Exercise brief: Give again, unaltered, the lines of the listing below that run from the line having "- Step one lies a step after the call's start" through the line having "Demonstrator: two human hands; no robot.".

Record excerpts:
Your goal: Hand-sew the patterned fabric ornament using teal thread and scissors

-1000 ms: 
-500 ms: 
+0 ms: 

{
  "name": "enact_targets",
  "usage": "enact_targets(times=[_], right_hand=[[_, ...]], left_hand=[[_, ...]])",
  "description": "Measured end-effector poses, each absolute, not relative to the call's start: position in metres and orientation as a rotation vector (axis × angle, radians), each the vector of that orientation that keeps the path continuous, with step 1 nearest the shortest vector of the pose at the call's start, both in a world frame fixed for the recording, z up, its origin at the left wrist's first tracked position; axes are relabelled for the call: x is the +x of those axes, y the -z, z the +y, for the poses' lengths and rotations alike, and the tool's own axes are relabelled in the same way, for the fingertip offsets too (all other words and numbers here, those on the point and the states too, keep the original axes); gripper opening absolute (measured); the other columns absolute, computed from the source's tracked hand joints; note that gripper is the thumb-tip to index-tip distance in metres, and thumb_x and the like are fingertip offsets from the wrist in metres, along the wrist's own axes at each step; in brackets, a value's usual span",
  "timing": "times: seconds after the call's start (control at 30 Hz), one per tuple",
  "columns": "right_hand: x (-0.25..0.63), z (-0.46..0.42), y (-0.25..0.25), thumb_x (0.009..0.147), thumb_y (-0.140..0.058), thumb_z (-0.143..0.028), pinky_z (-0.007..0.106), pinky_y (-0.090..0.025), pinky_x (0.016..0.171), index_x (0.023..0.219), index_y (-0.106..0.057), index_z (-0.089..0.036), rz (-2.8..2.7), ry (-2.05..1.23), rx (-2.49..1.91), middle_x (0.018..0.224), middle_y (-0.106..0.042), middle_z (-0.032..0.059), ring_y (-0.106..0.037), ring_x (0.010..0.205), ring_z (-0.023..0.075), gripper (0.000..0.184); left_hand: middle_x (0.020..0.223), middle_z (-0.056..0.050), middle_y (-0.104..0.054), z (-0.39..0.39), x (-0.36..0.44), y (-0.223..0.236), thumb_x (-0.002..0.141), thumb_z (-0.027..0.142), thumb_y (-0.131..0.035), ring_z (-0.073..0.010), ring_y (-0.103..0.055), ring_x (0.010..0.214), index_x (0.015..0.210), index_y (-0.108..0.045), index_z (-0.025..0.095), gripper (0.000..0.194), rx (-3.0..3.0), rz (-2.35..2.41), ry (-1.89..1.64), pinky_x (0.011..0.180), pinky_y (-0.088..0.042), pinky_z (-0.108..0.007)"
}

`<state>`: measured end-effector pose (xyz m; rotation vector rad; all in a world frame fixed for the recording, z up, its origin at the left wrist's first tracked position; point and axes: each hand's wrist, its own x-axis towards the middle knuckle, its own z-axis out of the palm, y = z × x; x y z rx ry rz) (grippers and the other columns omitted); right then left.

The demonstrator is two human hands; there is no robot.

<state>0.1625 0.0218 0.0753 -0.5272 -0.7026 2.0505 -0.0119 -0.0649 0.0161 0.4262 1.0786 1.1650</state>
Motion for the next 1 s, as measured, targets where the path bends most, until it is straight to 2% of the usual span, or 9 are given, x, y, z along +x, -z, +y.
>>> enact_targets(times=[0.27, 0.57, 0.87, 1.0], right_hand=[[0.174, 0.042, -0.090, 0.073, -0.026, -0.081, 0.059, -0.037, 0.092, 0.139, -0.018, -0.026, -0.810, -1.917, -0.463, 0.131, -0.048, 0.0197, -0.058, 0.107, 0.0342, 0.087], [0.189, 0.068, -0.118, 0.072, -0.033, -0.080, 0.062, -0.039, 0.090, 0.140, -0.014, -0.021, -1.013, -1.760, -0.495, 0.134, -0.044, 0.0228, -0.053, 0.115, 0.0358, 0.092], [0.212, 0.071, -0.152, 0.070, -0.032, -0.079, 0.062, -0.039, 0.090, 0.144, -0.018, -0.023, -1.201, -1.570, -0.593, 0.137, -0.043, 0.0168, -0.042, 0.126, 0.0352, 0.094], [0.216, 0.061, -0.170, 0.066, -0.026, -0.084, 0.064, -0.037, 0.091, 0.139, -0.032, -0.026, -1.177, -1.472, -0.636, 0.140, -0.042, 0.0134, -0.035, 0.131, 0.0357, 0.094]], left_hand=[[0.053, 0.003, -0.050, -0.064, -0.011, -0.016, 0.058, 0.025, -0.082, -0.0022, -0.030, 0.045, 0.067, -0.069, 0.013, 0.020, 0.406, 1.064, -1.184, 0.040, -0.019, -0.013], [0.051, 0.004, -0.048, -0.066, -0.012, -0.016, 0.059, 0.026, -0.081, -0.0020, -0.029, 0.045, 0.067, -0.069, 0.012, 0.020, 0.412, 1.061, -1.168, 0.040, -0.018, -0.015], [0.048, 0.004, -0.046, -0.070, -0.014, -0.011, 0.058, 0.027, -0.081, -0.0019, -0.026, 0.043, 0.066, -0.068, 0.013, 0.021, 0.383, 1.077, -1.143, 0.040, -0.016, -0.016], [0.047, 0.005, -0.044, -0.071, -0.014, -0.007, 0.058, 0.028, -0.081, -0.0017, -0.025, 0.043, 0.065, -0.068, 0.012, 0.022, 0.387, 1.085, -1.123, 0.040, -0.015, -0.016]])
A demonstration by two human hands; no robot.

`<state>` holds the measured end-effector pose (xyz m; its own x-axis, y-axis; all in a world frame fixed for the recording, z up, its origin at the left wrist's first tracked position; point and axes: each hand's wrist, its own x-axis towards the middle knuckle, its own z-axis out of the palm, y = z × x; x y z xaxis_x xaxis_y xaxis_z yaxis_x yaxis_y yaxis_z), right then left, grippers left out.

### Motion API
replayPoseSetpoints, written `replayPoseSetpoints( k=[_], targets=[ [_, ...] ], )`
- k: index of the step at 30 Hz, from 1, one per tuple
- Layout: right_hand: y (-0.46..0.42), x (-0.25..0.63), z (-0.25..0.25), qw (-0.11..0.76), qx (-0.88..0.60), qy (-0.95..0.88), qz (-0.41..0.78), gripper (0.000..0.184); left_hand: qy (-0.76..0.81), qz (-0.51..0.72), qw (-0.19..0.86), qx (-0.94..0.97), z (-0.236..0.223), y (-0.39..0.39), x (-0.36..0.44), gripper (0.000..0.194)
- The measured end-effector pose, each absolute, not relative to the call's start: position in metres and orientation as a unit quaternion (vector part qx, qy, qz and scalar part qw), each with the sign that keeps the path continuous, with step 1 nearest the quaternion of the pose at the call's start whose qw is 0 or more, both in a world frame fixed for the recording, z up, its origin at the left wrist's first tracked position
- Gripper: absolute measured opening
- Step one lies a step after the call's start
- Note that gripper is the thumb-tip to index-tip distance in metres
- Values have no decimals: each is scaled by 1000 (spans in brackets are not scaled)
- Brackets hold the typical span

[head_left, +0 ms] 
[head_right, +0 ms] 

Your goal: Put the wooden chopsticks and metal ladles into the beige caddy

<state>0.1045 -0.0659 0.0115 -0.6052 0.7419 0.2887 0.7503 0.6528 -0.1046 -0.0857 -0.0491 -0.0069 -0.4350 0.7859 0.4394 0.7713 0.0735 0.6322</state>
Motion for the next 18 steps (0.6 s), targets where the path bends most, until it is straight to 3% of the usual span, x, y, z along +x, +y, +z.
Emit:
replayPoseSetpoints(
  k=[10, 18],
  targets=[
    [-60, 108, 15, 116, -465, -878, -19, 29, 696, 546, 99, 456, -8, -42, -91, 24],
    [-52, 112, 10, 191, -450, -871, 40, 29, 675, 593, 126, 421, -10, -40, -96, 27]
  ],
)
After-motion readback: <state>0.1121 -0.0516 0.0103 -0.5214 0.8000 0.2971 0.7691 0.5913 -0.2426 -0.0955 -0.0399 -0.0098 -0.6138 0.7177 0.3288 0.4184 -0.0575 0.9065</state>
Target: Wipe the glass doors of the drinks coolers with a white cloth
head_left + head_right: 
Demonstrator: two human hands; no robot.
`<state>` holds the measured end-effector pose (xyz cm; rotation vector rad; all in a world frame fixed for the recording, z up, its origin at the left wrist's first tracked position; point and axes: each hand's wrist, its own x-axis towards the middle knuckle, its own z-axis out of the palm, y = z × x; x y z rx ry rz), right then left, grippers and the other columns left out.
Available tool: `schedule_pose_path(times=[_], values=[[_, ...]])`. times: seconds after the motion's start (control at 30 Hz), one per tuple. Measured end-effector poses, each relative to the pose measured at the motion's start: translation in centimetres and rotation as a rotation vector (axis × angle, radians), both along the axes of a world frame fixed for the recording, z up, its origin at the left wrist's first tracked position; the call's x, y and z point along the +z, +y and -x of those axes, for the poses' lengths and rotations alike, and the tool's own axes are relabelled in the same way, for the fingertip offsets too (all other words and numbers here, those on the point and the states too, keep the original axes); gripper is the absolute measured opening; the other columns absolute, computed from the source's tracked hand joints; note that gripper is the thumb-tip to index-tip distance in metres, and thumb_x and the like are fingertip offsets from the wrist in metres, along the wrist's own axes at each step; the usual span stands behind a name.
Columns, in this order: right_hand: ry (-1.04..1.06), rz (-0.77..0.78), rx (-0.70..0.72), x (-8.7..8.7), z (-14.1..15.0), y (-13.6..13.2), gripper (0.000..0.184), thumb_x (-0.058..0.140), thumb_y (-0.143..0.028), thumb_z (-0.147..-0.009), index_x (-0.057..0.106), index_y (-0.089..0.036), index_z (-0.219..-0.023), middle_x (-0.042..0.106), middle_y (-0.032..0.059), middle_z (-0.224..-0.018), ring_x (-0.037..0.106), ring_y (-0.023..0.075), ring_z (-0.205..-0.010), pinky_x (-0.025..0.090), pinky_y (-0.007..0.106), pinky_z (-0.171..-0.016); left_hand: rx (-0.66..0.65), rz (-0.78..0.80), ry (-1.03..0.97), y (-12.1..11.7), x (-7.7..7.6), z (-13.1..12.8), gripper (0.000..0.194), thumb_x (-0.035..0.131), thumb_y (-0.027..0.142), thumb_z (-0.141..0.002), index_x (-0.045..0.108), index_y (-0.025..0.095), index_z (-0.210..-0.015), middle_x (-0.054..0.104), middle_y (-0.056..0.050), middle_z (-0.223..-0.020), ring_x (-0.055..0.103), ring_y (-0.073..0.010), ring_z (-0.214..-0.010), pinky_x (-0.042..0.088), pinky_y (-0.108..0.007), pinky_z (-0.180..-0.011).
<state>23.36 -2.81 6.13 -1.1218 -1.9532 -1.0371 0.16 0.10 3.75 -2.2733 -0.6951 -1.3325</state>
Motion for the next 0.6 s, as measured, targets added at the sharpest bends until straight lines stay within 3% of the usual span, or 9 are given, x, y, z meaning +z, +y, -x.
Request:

Solved problem:
- Step one lies a step after the call's start
- Note that gripper is the thumb-tip to index-tip distance in metres
- Values have no decimals: each is scaled by 1000 (spans in brackets are not scaled)
- Brackets hold the typical span

[head_left, +0 ms] 
[head_right, +0 ms] 

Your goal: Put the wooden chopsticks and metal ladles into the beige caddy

<state>0.1045 -0.0659 0.0115 -0.6052 0.7419 0.2887 0.7503 0.6528 -0.1046 -0.0857 -0.0491 -0.0069 -0.4350 0.7859 0.4394 0.7713 0.0735 0.6322</state>
Motion for the next 18 steps (0.6 s), targets where the path bends most, until it is straight to 3% of the usual span, x, y, z along +x, +y, +z.
Emit:
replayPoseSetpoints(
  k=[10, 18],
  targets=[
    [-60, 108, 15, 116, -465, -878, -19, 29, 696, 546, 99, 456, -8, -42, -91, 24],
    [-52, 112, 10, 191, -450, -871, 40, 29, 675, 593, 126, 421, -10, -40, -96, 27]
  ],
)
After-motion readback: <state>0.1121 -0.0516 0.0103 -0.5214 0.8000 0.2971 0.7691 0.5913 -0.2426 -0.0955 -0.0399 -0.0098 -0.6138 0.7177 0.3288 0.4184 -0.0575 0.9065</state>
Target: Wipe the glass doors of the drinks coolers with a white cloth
head_left + head_right: 
Demonstrator: two human hands; no robot.

There is nothing else to add to the answer.